→ EXERCISE DESCRIPTION
In the data below, find the line containing "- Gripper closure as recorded", then set down that line and every later line up to and including the line containing "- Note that", exactly.

→ Stored dataset items
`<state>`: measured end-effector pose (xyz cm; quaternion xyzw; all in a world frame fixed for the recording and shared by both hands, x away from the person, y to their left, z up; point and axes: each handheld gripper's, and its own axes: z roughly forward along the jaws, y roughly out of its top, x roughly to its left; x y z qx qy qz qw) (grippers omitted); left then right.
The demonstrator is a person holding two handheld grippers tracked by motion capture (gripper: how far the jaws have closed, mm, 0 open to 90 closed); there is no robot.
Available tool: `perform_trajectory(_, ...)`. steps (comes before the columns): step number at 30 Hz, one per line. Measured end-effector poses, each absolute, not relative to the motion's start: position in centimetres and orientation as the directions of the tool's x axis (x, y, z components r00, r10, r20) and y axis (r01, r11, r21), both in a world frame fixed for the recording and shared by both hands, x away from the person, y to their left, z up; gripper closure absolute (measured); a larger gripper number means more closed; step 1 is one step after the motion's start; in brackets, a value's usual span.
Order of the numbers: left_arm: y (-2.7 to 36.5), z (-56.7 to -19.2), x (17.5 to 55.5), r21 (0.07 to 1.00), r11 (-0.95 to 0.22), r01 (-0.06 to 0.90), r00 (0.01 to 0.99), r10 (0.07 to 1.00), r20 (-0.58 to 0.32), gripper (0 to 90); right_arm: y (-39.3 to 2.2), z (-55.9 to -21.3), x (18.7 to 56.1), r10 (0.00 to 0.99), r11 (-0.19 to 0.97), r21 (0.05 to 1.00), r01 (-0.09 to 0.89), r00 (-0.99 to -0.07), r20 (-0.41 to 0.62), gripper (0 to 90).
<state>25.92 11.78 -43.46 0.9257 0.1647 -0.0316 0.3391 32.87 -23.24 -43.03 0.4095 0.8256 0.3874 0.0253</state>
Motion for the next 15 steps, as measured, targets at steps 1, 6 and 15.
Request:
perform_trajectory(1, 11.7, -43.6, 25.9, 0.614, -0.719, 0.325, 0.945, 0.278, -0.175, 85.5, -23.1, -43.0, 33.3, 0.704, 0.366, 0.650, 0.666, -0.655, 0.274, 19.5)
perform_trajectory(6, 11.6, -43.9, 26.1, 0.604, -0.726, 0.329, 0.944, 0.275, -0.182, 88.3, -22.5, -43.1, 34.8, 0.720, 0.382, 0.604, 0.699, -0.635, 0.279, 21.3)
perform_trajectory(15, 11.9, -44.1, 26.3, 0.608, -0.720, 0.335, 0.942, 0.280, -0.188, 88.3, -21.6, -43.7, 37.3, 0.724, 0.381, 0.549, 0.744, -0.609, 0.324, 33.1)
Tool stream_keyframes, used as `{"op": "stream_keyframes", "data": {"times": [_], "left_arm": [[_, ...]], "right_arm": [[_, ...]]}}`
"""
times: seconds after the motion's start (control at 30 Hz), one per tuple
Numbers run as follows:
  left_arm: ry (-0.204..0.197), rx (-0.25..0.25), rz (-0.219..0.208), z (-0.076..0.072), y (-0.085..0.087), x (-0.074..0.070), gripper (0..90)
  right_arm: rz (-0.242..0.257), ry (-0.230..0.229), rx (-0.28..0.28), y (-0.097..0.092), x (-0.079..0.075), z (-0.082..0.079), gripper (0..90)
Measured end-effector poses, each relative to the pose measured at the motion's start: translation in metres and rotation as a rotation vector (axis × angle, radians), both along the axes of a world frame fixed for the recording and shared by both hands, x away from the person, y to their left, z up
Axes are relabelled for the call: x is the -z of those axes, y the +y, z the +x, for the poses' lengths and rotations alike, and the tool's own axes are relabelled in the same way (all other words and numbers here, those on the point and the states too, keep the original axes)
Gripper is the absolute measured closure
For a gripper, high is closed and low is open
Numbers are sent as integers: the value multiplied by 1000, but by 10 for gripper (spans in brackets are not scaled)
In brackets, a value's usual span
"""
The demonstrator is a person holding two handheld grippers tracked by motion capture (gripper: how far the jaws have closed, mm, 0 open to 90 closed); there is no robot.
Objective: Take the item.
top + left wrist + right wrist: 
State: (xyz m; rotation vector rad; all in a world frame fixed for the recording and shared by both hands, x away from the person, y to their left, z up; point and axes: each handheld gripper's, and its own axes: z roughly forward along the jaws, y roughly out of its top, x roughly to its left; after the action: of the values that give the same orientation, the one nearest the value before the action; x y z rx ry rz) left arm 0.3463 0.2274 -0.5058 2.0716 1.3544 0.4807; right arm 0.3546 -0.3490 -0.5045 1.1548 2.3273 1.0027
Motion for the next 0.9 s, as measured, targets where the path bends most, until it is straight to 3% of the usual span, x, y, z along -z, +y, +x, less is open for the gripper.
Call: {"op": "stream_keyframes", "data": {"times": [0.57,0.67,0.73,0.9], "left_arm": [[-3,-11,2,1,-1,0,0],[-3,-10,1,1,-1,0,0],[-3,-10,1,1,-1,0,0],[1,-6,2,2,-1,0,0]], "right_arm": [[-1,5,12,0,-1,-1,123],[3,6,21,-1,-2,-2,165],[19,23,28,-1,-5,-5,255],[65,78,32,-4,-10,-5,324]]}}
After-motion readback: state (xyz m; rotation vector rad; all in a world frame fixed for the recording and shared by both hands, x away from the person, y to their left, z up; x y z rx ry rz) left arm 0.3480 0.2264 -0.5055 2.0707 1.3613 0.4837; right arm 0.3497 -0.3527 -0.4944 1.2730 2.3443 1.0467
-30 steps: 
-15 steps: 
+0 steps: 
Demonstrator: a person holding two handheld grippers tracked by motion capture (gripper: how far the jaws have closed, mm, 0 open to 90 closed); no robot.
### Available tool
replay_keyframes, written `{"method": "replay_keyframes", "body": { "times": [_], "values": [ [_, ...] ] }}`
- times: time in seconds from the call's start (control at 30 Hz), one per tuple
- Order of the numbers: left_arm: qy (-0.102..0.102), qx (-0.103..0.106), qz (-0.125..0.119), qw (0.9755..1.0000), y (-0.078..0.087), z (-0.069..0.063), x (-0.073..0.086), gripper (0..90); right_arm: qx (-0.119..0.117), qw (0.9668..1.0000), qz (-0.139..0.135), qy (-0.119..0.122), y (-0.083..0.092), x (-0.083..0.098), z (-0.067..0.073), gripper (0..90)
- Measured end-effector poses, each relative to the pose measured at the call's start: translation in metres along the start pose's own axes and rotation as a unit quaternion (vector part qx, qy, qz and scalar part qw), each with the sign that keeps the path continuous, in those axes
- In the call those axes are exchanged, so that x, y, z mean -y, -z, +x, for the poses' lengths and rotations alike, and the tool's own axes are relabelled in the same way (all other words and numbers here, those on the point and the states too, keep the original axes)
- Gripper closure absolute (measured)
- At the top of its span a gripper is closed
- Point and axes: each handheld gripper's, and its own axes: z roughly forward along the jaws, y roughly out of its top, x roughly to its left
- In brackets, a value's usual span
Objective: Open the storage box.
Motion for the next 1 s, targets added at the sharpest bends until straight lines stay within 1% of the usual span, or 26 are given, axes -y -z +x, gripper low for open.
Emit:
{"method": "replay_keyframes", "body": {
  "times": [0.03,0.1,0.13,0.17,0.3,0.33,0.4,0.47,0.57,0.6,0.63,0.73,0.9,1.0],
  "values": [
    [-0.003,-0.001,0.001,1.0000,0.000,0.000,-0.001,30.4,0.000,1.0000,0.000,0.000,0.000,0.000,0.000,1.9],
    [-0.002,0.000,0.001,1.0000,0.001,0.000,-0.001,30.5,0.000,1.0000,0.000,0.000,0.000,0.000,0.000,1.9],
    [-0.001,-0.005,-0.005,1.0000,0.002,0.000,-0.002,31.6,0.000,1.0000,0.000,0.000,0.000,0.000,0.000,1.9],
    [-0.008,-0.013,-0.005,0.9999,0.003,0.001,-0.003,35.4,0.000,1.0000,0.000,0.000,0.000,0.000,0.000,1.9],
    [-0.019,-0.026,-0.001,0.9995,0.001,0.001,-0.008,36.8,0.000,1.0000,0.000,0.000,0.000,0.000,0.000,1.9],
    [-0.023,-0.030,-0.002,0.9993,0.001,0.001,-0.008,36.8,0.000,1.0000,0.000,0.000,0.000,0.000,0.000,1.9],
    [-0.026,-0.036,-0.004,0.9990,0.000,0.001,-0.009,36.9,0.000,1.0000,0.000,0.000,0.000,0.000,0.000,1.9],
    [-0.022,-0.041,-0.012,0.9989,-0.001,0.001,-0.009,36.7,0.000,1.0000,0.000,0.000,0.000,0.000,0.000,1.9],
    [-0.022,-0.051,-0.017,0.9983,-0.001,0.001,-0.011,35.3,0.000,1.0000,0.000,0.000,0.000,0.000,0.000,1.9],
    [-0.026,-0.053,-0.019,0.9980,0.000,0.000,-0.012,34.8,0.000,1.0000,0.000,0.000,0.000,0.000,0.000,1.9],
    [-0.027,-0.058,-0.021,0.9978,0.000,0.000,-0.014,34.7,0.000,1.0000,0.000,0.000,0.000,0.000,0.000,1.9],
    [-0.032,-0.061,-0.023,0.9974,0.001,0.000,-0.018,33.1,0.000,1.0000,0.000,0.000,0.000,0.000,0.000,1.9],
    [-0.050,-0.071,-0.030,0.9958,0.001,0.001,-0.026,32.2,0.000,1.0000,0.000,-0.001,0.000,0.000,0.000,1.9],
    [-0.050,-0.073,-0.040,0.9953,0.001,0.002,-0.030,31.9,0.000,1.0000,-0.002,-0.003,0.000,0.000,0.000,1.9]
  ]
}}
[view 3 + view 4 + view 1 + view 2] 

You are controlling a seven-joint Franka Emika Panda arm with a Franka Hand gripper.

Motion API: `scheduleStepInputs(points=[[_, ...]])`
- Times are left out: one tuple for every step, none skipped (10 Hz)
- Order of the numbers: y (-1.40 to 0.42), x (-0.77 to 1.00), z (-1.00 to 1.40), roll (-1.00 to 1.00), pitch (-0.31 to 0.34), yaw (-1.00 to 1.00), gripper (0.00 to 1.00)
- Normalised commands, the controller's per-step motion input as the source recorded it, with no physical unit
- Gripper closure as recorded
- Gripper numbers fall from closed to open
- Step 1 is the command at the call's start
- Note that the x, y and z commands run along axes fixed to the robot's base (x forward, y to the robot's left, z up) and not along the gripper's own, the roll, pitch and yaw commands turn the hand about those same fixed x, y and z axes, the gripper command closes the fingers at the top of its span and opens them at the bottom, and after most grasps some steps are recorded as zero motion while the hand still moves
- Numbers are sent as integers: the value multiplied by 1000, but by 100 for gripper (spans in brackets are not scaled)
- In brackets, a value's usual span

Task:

→ RESPONSE BOX
- Gripper closure as recorded
- Gripper numbers fall from closed to open
- Step 1 is the command at the call's start
- Note that the x, y and z commands run along axes fixed to the robot's base (x forward, y to the robot's left, z up) and not along the gripper's own, the roll, pitch and yaw commands turn the hand about those same fixed x, y and z axes, the gripper command closes the fingers at the top of its span and opens them at the bottom, and after most grasps some steps are recorded as zero motion while the hand still moves

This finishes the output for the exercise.